When Abul Hakam ibn Barrajan was ordered to be brought from Cordoba to Marrakech, he was asked about the matters causing his censure and brought them forth, commenting on their implications and differentiating [his beliefs] from those for which he was accused. Abul Hakam said: “By God, I will not live, and the one who brought me here [i.e. the Sultan] will not live after my death!” Then Abul Hakam died [i.e. was executed] and the Sultan commended that he be thrown onto the city garbage heap and that no one make the funeral prayer for him. This command was authorised by the jurists who were their accusers.

A black man who worked for Ali ibn Harzihim and attended his lessons went to [the Shaykh] and told him what the Sultan had ordered concerning Abul Hakam. Then Ibn Harzihim said to him, “If you wish to sell your soul to God, do what I tell you.” “Command what you wish and I will do it,” the man replied. [The Shaykh] said, “Proclaim in the streets and markets of Marrakech: ‘Ibn Harzihim orders you to be present at the funeral of the Shaykh, the legist, the exalted ascetic Abu Hakam ibn Barrajan. May the curse of God be upon him who is able to come and does not!'” The Man did as he was commanded and when [Ibn Harzihim’s challenge] was made know to the Sultan, he said, “He who is aware of Ibn Barrajan’s excellence and is not present will be cursed by God.”

Disciples and followers
At the time of Shaykh Ibn Harzihim’s exile in Marrakech, some of his disciples had already established new rabitas of their own in Fez and beyond.
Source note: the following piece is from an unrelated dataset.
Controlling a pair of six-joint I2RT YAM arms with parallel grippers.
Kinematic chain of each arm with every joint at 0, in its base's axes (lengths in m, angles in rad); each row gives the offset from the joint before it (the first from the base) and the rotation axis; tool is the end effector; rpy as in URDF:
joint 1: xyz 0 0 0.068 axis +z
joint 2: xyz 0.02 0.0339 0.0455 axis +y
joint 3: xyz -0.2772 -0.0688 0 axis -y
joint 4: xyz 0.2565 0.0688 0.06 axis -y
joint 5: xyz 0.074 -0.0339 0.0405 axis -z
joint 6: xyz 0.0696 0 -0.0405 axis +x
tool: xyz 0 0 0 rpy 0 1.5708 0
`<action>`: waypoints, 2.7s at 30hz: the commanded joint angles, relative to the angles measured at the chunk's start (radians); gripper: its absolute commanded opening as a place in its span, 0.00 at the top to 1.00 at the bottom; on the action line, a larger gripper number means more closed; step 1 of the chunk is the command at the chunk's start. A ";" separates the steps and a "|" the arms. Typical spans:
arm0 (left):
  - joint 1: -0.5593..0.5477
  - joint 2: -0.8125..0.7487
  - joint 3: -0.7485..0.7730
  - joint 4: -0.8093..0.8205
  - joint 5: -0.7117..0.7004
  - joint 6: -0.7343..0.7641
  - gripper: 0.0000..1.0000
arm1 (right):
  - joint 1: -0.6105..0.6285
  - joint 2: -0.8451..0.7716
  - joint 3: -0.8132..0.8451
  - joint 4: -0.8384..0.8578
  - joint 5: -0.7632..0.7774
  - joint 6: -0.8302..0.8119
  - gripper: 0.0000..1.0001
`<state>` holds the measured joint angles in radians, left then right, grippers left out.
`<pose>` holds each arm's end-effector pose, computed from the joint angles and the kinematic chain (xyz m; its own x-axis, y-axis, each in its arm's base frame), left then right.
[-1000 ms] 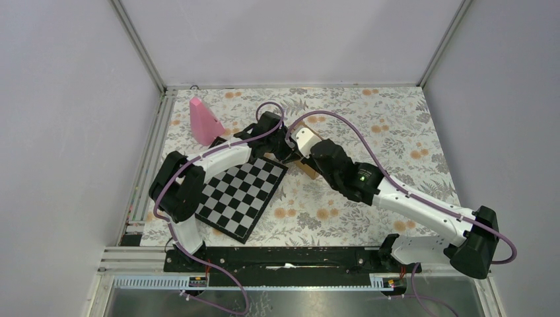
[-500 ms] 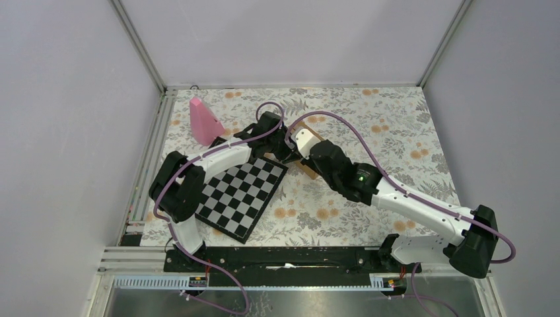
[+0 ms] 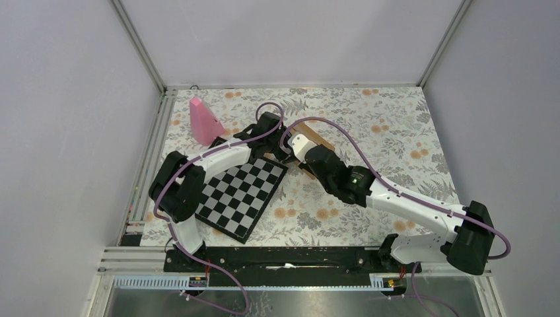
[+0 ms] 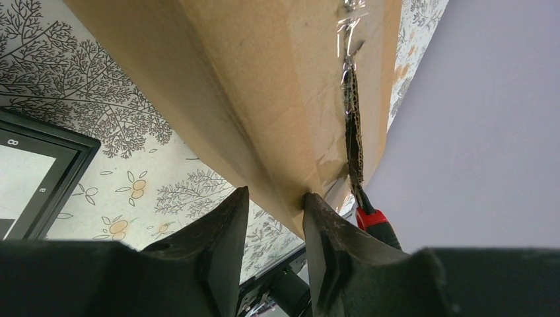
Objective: Unpack the express box
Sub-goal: Cut the express box at the center of the board, then adjust the express box at the center of the board.
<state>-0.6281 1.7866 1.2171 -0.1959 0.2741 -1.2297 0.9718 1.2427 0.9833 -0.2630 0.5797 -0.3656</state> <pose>0.3364 -0.2676 0.1988 -0.8695 -0.4898 -0.0645 -0.2862 0.6059 -0.7423 0.2055 0.2334 0.3021 -0.1114 -0.6937 -0.7116 -0.4959 0.6594 -0.5651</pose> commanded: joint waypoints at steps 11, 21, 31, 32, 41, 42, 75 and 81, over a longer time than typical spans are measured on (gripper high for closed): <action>0.031 0.042 -0.071 -0.144 -0.127 0.008 0.64 | 0.030 -0.018 0.038 -0.066 0.119 -0.052 1.00; 0.031 0.043 -0.078 -0.132 -0.121 -0.005 0.63 | 0.030 -0.086 0.073 -0.245 0.025 0.052 1.00; 0.031 0.042 -0.073 -0.131 -0.122 -0.009 0.63 | 0.030 -0.104 0.074 -0.367 0.005 0.122 1.00; 0.031 0.042 -0.072 -0.131 -0.122 -0.007 0.63 | 0.030 -0.111 0.071 -0.372 0.016 0.129 1.00; 0.031 0.035 -0.044 -0.129 -0.106 0.038 0.58 | 0.026 -0.230 0.080 -0.381 0.155 0.286 1.00; 0.030 0.031 -0.035 -0.130 -0.103 0.049 0.55 | 0.013 -0.232 0.081 -0.380 0.180 0.334 1.00; -0.058 -0.073 0.094 -0.128 0.105 0.323 0.35 | -0.794 -0.391 -0.201 -0.091 -0.689 1.074 1.00; -0.159 -0.054 0.226 -0.319 -0.187 0.514 0.28 | -0.795 -0.446 -0.216 -0.154 -0.615 1.067 1.00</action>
<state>-0.7193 1.7569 1.3357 -0.4015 0.2855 -0.8745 0.1818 0.8280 0.7353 -0.3656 -0.1070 0.7292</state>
Of these we mention

  • the Shaykh of Shaykhs Sidi Abu Madyan (d. 594/1179) and the Fez figures
  • Sidi Ahmed ibn Ali Barnousi [whose tomb is still visited on Mount Zalagh],
  • Sidi Abu Abdellah Mohammed ibn Yaala Tawdi (d. 580/1165) [buried in Rawdat Sidi Tawdi, Zqaq Labghal]; and
  • Sidi Abu Amr Salaji al-Usuli (d. 564/1149).
    This latter was praised by later generation as “the saviour of the people of Fez from anthropomorphism” (munqidh ahl Fas mina tajsim) and he rose under the Almohads to become the foremost expert on philosophical theology in all of Morocco. His best known work is a creedal manifesto (‘aqida) entitled Al-‘Aqida al-Burhaniyya. This he dedicated to a female Sufi named Lalla Khayruna al-Andalusiyya. Also allied with the Ibn Harzihim rabita of Fez were a heterogeneous group of Sufis from Sijilmasa on the edge of Sahara desert. However, unlike Shaykhs Abul Fadl ibn Ahmed Sijilmasi (d. 542/1127) and Sidi Mohammed ibn Omar al-Asamm, who were freed after imprisonment and exile in Fez, an important advocate of usul during the same period and a representative of Ibn Harzihim’s rabita in the pre-Saharan oases named Sidi Abu Mohammed Salih u-Imlil al-Munshi (The Polemicist) was assassinated by the Almoravids, like Ibn Barrajan, near the caravan centre of Zagora in the Dar’a valley.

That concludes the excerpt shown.